Member of the New York State Assembly from the 121st district
- In office January 9, 2019 – January 6, 2021
- Preceded by: William Magee
- Succeeded by: Joe Angelino (residtricted)

Personal details
- Born: November 14, 1954 (age 71) Utica, New York, U.S.
- Party: Republican
- Spouse: Erin
- Children: 2
- Education: Mohawk Valley Community College (AS)
- Website: State Assembly website Campaign website

= John Salka =

American politician

John J. Salka is an American politician and respiratory therapist from the state of New York. A Republican, Salka has represented the 121st district of the New York State Assembly, based in Madison and Otsego Counties, since 2019.

==Career==
Salka has worked as a respiratory therapist for 30 years, currently serving as the director of cardiopulmonary services at Community Memorial Hospital in Hamilton.

==Electoral history==
Salka was elected as Brookfield Town Supervisor in 2007, a position he held until 2018.

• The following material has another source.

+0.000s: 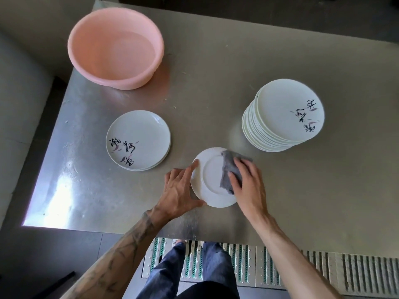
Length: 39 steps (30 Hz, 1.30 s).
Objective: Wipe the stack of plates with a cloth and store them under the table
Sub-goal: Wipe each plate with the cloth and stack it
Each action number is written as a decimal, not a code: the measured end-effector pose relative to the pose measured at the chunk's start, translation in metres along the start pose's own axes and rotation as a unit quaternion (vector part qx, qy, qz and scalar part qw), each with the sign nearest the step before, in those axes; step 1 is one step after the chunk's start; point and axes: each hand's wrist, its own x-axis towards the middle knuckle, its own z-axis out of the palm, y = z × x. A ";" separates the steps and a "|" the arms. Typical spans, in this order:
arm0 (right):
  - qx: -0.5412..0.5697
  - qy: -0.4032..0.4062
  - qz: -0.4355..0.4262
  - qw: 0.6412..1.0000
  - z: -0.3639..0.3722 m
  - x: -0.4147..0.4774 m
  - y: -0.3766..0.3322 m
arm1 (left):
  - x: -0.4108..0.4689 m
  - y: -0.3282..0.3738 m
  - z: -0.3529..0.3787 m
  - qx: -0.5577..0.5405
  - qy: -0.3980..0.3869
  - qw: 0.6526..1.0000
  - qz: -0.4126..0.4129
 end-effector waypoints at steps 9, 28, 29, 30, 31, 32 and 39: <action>0.070 0.071 0.040 0.994 0.017 -0.085 -0.017 | -0.004 0.012 -0.004 -0.063 0.027 0.998 -0.003; 0.090 0.104 0.033 0.990 -0.006 -0.040 -0.007 | 0.031 0.058 -0.071 -0.314 0.138 0.939 -0.033; 0.091 0.102 0.034 0.990 -0.006 -0.040 -0.007 | 0.034 0.062 -0.076 -0.289 0.152 0.945 -0.026; 0.091 0.100 0.035 0.990 -0.005 -0.039 -0.008 | 0.035 0.068 -0.082 -0.266 0.162 0.950 -0.016; 0.089 0.098 0.034 0.991 -0.006 -0.038 -0.008 | 0.036 0.074 -0.088 -0.247 0.171 0.954 -0.004; 0.087 0.094 0.033 0.991 -0.006 -0.038 -0.009 | 0.036 0.080 -0.096 -0.230 0.179 0.957 0.015; 0.091 0.089 0.049 0.991 -0.019 -0.028 -0.001 | 0.072 0.134 -0.123 -0.134 0.216 0.950 0.180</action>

In 2014, Salka ran for the New York State Assembly's 121st district, challenging long-serving incumbent Democrat William Magee. Salka lost, 53-47%. He ran again against Magee in 2016, losing by a slightly narrower margin of 52-48%.

Salka announced a third run for the Assembly in 2018, this time defeating Magee 51-49%. He took office on January 9, 2019.

==Personal life==
Salka lives in Brookfield with his wife, Erin. They had two children, a son and a daughter. Their daughter died of brain cancer in 2015.